И я переплела своими пальцами пальцы Вадима Александровича. Он обнял меня, прижал к себе, его губы около моего виска тревожно шептали:

— «Теперь мы видим как бы сквозь тусклое стекло, гадательно, тогда же лицом к лицу; теперь знаю я отчасти, а тогда познаю, подобно как я познан. А теперь пребывают эти три: вера, надежда, любовь; но любовь из них больше».

Холодным лбом я коснулась плеча Вадима Александровича и подумала: «Что мне теперь делать? Что же делать нам? Нам всем?.. Вы знаете, мой милый, мой грешный проповедник?»

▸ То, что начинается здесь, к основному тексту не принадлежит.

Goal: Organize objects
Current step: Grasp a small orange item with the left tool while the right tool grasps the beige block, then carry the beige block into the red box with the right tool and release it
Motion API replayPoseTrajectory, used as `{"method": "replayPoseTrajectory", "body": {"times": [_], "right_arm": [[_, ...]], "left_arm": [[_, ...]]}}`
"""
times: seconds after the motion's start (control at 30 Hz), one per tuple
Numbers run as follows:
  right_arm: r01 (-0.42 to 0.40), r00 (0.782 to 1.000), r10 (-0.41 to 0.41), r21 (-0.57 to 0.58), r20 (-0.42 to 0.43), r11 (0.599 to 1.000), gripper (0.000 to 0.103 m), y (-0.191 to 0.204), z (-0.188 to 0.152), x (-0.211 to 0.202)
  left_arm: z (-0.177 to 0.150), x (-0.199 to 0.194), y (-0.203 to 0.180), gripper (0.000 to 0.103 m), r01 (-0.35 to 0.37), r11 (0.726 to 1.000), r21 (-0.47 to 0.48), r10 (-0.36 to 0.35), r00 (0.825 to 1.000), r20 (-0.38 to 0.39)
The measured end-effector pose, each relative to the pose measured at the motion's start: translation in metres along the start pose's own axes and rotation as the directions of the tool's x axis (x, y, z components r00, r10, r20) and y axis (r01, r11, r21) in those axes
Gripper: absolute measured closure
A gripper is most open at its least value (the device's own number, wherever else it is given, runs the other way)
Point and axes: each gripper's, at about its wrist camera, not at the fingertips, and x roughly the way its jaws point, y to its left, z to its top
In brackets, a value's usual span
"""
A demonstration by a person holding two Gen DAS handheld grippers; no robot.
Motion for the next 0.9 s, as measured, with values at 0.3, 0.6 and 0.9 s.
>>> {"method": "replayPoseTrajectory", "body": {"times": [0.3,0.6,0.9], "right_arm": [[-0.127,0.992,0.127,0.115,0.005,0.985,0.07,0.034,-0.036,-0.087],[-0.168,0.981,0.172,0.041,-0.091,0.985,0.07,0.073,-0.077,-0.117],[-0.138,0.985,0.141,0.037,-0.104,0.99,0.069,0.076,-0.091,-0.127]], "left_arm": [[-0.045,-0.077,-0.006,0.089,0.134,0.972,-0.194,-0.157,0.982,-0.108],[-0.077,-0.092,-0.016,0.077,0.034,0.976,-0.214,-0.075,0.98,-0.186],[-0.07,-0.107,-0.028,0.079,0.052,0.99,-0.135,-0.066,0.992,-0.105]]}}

Но ничего не сказала. Мы стояли, обнявшись, и молчали. Боже мой, сколько мыслей овладело в тот момент мною!.. Казалось бы — конечно, глупо было допускать то, что допустимо не должно было быть по сути своей, по многим причинам, но я замерла — совершенно поглупевшая от счастья. Лихорадочно перебирая все свои настроения в жаркую летнюю ночь, я все время возвращалась только к одному: счастье мое порочно и грешно, и мысли мои порочны и направлены против истины и Бога.

Я не переставала думать о том, что в моей жизни главенствует Александр Михайлович, и, даже склонив голову на плечо возможного любовника, я помнила о супруге, даже в библейских словах Вадима Александровича о любви я слышала отголоски венчального обряда. И супругом становился по-прежнему мой муж — снова и снова, хотя, казалось бы, что мешало мне представить на его месте другого?

На следующее утро я проснулась со странным ощущением присутствия в комнате кого-то еще.

— Таня? — позвала я.

Никто не отозвался. Тогда почему столь ясно я представляла чей-то образ, слышала голос? Ах да! Сон!.. Удивительный сон. Я долго блуждала по темным комнатам, хотя прекрасно знала, что на улице день и солнце. Но окна в комнатах были тщательно зашторены. Я ходила, натыкалась на безмолвных людей. Я не знала, что они делали в темном доме, так же как не знала, для чего там и я сама. Мне вдруг захотелось выйти поскорей, но лабиринт комнат не заканчивался, пока я не побежала. Казалось, дом бесконечен, я словно бежала на месте, пока не забарахталась в нежных руках.